Two Men in Bed; and a Ride Share Service for Women Only
Y ou see an advertisement with a photograph showing two men in bed together, both wearing shirts. One man has his arm around the other man, who is holding his hand. Both appear to be having a good time listening to music.
Would you be offended?
Two Men in Bed
Would you be offended if the advertiser is Hilton Worldwide; and the advertisement ran in the June 2016 issue of Travel + Leisure magazine? Eric of Point Me To The Plane asked that question in this article; and the response has been overwhelming.
The American Family Association — which is a not-for-profit organization whose mission is “to inform, equip, and activate individuals to strengthen the moral foundations of American culture, and give aid to the church here and abroad in its task of fulfilling the Great Commission” — uses a photograph of what used to be the Las Vegas Hilton hotel property to ask you to sign a petition urging Hilton Worldwide to “market responsibly by advertising in a more family friendly manner when marketing through mainstream media.”
Travel and Leisure isn’t a gay-specific magazine sent directly to homosexual’s homes. It’s a widely distributed mainstream publication that can be found in many public places such as doctors’ or auto repair waiting rooms.
If Hilton had advertised two men playing tennis, cards, or having lunch, that would have been reasonable. However, Hilton chose to make a cultural and social statement by purposely marketing the promotion of homosexuality to a large segment of the population who finds the idea of two men sleeping together unnatural and offensive.
So far, Hilton is defending its decision to promote homosexuality in the magazine and will likely take it further with other forms of mainstream media. Hilton said, “Hilton Worldwide is a global company of diverse cultures serving diverse guests…We are proud to depict and reflect our guest diversity in our advertising…”

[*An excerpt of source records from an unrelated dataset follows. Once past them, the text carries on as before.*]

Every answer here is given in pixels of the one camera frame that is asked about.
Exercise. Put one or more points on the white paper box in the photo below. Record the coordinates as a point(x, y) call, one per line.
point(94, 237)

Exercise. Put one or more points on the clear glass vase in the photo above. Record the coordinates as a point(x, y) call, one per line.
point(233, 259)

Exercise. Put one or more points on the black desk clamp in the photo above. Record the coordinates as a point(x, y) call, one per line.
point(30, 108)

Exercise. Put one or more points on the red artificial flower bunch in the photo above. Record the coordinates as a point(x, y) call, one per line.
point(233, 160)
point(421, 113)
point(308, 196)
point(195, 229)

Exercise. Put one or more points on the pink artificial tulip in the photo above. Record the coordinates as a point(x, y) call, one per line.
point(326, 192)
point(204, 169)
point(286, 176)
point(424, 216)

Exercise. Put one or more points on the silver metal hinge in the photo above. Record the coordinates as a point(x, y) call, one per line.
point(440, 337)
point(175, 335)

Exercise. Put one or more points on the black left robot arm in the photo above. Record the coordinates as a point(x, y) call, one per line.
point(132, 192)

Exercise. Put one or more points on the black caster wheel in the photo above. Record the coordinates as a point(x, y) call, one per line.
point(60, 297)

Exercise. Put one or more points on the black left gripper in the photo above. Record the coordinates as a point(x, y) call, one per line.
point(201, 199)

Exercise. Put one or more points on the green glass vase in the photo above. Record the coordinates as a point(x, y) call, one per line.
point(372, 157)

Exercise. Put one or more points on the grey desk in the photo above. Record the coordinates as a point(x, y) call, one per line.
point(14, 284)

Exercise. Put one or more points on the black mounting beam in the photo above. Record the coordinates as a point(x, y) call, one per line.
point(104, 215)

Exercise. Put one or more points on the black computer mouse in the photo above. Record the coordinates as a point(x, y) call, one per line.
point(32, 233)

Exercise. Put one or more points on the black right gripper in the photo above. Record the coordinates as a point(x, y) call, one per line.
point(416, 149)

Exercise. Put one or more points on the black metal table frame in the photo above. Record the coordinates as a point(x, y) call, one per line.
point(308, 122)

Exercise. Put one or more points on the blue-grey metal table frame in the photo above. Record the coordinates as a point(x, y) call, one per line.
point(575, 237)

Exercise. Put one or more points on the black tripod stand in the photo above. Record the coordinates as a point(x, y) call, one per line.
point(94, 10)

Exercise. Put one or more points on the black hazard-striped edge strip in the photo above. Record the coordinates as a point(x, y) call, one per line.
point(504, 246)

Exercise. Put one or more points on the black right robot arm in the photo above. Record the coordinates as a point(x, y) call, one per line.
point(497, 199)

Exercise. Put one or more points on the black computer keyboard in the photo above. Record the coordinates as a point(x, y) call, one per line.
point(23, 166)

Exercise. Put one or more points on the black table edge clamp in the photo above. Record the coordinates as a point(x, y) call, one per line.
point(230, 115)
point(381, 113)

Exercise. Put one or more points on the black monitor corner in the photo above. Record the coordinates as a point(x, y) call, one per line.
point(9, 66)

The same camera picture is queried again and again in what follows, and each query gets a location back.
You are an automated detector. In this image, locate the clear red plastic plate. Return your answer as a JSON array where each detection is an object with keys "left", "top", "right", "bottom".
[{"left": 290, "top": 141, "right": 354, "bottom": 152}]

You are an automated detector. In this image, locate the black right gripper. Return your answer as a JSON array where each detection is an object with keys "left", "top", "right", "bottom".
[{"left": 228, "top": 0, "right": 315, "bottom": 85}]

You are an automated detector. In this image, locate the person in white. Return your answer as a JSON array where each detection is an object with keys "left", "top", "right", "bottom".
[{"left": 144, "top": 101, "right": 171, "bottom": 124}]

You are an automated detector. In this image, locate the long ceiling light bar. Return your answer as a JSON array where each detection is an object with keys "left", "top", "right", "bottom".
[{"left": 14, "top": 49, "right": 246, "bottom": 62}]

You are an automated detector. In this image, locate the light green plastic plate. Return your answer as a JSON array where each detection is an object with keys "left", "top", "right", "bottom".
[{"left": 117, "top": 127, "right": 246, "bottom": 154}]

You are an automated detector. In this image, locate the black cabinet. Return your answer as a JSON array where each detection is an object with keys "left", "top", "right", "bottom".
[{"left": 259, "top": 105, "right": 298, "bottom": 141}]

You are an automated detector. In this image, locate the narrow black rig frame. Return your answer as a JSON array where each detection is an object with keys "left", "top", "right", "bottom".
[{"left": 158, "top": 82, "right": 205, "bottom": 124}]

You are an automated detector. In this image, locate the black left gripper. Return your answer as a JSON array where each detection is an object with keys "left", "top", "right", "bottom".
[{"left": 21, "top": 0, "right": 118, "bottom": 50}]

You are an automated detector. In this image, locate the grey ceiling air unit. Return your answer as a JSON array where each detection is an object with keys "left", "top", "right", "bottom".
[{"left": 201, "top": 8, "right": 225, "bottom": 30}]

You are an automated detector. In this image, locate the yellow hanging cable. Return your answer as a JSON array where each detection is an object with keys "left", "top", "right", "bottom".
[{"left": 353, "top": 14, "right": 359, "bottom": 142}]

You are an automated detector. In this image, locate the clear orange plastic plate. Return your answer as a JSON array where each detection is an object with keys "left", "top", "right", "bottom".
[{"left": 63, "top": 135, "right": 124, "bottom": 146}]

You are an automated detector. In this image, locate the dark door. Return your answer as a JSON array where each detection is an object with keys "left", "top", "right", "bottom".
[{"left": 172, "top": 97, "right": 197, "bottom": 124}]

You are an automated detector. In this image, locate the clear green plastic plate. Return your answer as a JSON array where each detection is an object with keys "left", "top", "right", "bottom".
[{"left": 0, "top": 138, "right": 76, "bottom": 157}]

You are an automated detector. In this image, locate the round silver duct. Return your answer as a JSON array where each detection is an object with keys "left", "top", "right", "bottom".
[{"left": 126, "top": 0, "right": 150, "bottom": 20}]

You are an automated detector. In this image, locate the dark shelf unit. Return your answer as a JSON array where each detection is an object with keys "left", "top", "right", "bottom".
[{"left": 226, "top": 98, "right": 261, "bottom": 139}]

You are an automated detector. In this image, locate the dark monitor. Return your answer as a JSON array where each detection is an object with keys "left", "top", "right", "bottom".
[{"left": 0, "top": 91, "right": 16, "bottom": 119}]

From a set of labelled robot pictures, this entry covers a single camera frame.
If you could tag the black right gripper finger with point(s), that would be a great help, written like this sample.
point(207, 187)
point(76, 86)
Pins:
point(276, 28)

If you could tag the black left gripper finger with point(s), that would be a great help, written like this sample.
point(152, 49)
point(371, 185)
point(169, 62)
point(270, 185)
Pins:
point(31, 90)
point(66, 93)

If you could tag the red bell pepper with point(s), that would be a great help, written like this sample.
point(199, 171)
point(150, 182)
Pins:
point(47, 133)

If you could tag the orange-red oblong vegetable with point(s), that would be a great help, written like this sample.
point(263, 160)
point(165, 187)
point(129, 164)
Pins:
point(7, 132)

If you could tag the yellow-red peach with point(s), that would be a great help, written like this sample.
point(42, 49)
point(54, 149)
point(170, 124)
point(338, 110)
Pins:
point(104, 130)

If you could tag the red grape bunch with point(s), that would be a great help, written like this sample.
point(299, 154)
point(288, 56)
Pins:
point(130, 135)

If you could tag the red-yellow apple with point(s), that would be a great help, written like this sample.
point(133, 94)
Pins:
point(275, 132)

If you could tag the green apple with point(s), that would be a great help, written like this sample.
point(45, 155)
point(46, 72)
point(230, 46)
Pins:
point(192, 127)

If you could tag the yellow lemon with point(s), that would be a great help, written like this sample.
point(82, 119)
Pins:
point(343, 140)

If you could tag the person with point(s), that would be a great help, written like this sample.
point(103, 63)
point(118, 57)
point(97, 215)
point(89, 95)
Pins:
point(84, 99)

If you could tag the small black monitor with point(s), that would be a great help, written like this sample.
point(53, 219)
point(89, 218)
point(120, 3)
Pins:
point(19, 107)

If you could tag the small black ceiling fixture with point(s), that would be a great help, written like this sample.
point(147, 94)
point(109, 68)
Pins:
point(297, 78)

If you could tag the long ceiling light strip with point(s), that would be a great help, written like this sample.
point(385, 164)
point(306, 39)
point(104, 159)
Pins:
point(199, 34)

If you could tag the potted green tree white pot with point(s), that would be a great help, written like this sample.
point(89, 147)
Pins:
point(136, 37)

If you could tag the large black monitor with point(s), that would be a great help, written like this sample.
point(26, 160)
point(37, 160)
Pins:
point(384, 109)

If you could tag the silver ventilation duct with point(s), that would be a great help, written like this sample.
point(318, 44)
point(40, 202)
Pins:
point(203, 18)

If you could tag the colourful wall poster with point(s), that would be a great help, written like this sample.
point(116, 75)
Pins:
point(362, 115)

A Ride Share Service for Women Only
Earlier this year, a married father of two children who moonlighted as an Uber driver was accused of a shooting rampage in Kalamazoo which occurred on the evening of Saturday, February 20, 2016 that left six people dead and two others wounded — and that is only one of many unfortunate reported incidents which has led to governments wanting for drivers of Uber and Lyft to be fingerprinted before granting them official permission to offer their services at locations such as airports.
“My wife drew my attention to a company called Chariot for Women (who may or may not have renamed themselves Safeher) a while back”, Edward Pizzarello wrote in this article at Pizza in Motion. “The concept is pretty straight-forward. They want to be a safer version of Uber. They announced they would only hire female drivers and only pick up female passengers as well as children age 13 and under. Drivers would be subject to a stringent background test which could be more stringent than big competitors in the space (it’s unclear exactly where Uber will end up on this issue given recent changes they’ve made in security and background checks).”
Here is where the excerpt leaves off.